As matrioskas: Os grupos de trabalho e o Governo

Crescei e multiplicai-vos, poderia ter sido o mote do governo de António Costa. Afinal, este é o maior executivo da história da democracia portuguesa, tendo sucedido, por ironia, ao mais pequeno. Mas se a dimensão impressiona, a capacidade de multiplicação perturba. O governo criou um sub-governo para controlar os gastos com os fundos europeus. O sub-governo reporta a uma estrutura de missão que, por sua vez, será acompanhada por uma comissão independente. Confuso? Respire fundo porque acabámos de começar. Este mês, o Governo criou um grupo de trabalho para reformular a Escola Nacional de Bombeiros. Em Fevereiro, criou outro grupo para avaliar o serviço postal universal. Em Janeiro, mais um grupo para combater o racismo e a discriminação. Em Dezembro, um grupo de trabalho para estudar o impacto da venda de barragens da EDP. E de Novembro até Agosto, ainda houve engenho para inventar um grupo de trabalho para reanimar as termas e outro para analisar o tráfego aéreo na Portela. Mas porquê ficar por um grupo de trabalho quando podemos ter uma task force? É moderno, soa a digital e ninguém sabe muito bem o que é. Só em Março nasceram duas. Uma task force para ajudar na comunicação com a população e outra para planear os testes em massa. Esta última demorou 43 dias a constituir e reuniu, pela primeira vez, a semana passada.
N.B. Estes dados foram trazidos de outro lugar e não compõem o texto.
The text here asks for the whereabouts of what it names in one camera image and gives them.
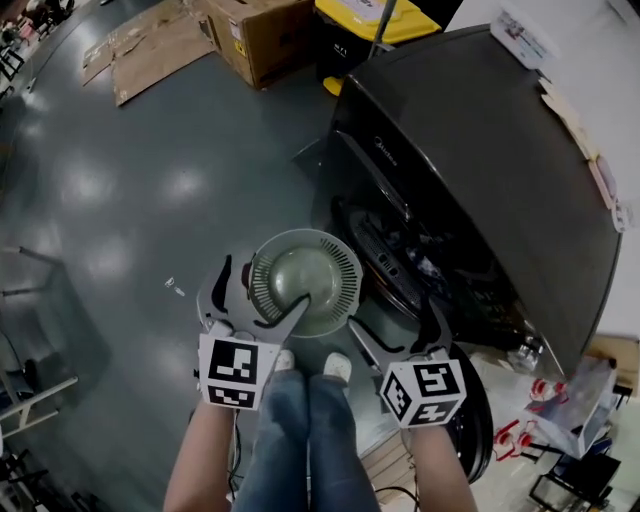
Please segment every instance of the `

Objetivo cumprido. Tal como as matrioskas, os grupos de trabalho escondem task forces, que revelam estratégias integradas, que publicam relatórios independentes, cuja conclusão é a necessidade de criação de um novo grupo de trabalho. Por cá, a governação reduziu-se à arte de não decidir, criando a ilusão que se fez muita coisa. Pensando bem, aí está uma boa razão para criar mais um grupo de trabalho.